Conditional Fields (Included When Available)

  • location (string): Replication location (value: "automatic" for automatic replication, or specific location for user-managed replicas)
  • expiration_date (string): ISO 8601 timestamp when the secret expires (only present if expiration is set)
  • version_details (object): Detailed information about the current version (only present if version information is available)
    • name (string): Full resource name of the version
    • create_time (string): ISO 8601 timestamp of version creation
    • etag (string): Version entity tag for concurrency control
    • destroy_time (string): Timestamp when version was destroyed (only present if destroyed)
    • scheduled_destroy_time (string): Timestamp when version is scheduled for destruction (only present if scheduled)
    • client_specified_payload_checksum (boolean): Whether client specified a payload checksum (only present if true)
  • labels (object): Key-value pairs of user-defined labels (only present if labels exist)
  • annotations (object): Key-value pairs of annotations (only present if annotations exist)
  • ttl (string): Time-to-live duration for the secret (only present if TTL is set)
  • version_destroy_ttl (string): Duration before version destruction (only present if set)
  • topics (array of objects): Pub/Sub topics for notifications (only present if topics are configured)

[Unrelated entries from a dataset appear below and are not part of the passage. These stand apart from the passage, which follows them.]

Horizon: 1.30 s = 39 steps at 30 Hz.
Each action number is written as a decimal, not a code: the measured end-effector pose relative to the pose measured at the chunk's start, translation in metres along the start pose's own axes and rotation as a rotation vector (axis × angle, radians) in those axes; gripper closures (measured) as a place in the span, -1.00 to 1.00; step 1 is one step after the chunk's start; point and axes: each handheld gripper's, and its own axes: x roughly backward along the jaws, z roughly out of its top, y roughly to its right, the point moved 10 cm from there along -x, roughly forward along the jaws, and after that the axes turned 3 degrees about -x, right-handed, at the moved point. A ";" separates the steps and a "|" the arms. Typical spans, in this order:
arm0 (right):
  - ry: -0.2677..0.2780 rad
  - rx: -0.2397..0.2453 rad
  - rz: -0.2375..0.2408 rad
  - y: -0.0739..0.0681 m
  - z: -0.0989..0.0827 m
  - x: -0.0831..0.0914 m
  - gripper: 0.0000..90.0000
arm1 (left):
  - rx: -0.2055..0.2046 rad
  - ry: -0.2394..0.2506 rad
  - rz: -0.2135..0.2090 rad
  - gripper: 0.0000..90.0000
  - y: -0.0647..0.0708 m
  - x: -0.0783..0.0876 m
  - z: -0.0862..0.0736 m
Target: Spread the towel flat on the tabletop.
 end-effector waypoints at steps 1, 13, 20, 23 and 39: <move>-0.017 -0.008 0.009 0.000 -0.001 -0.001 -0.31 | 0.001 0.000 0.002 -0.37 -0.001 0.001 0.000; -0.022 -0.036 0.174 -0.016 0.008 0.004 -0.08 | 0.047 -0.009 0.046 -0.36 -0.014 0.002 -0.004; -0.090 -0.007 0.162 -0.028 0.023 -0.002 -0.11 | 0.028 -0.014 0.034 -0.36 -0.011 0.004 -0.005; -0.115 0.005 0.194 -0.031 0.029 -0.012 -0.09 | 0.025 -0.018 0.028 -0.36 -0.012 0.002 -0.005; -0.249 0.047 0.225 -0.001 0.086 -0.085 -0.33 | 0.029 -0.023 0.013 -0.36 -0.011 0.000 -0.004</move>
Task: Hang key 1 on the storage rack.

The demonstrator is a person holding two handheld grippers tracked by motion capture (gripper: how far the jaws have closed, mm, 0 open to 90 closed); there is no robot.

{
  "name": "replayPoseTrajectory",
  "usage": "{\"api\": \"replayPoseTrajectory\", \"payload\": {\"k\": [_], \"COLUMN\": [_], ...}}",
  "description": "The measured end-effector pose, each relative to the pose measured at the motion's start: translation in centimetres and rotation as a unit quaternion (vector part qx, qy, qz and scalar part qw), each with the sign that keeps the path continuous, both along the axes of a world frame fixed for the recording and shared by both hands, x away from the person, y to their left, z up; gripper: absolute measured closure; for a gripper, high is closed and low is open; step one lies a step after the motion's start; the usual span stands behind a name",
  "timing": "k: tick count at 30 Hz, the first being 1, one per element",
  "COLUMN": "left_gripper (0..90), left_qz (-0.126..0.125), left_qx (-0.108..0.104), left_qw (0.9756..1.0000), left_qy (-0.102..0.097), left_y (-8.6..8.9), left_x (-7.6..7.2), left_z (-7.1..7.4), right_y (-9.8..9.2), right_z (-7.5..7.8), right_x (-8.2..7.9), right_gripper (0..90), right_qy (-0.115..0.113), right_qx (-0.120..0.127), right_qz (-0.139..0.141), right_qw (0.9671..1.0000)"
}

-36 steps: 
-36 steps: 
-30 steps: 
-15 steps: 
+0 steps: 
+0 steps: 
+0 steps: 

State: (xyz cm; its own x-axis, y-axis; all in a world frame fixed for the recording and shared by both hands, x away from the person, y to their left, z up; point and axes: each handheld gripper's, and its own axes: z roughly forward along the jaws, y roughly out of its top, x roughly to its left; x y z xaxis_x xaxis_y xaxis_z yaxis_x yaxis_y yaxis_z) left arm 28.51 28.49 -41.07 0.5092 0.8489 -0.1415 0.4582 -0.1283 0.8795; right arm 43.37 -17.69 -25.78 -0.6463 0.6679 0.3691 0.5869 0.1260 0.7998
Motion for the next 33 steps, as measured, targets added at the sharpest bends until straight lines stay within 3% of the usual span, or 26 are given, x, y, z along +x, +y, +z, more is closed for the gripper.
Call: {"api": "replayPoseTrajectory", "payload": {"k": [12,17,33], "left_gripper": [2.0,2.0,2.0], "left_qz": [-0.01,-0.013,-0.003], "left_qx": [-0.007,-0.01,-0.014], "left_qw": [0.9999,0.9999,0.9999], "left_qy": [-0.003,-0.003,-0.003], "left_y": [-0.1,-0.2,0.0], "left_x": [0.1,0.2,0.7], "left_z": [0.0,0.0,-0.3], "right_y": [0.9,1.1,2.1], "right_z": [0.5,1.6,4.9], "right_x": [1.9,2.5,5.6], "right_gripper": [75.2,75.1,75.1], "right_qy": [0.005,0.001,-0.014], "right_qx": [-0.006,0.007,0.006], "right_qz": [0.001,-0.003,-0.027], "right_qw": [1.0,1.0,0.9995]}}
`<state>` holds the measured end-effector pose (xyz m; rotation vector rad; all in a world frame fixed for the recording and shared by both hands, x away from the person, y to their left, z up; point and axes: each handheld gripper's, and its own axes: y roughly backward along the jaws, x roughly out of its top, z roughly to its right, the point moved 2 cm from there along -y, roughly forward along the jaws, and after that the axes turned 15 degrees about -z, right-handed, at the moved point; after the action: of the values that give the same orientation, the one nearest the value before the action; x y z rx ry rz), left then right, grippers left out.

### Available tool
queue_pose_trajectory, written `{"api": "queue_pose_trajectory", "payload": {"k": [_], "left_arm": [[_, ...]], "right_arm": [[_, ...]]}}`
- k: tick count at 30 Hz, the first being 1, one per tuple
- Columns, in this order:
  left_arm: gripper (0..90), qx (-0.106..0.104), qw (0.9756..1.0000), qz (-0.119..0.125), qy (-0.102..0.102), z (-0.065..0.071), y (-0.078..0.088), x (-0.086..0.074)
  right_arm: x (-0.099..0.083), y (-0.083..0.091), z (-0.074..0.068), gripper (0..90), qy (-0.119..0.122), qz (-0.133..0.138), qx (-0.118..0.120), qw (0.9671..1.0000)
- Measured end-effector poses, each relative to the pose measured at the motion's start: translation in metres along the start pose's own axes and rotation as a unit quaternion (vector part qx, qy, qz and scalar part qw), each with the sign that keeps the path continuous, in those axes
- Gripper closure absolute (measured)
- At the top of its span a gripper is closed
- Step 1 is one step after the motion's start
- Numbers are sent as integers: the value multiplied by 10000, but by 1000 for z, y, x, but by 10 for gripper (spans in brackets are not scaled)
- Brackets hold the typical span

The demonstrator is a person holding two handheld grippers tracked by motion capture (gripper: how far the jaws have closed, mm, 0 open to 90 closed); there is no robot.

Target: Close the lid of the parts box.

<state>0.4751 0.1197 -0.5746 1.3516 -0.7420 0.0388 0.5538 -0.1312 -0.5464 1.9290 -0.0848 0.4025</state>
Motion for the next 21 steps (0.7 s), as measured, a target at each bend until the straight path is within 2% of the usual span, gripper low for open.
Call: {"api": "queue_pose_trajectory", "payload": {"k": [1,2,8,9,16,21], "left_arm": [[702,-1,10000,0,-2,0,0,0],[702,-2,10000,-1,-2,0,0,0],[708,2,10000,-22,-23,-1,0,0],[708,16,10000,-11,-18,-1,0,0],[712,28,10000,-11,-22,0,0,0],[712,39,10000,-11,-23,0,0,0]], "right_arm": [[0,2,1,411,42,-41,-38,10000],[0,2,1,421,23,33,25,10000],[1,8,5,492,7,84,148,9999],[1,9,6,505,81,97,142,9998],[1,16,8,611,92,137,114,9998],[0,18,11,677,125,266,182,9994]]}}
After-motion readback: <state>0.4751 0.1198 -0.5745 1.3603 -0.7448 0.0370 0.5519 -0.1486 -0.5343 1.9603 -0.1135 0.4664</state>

  • replication (object): Replication configuration details (only present if replication is configured)
    • automatic (object): Automatic replication settings (present for automatic replication)
    • user_managed (object): User-managed replication settings (present for user-managed replication)
      • replicas (array): List of replica locations
  • replication_status (object): Current replication status (only present if replication status is available)
    • automatic (object): Status for automatic replication
    • user_managed (object): Status for user-managed replication

Note: The plugin extracts only metadata about secrets, not the actual secret values themselves. All timestamp fields use ISO 8601 format.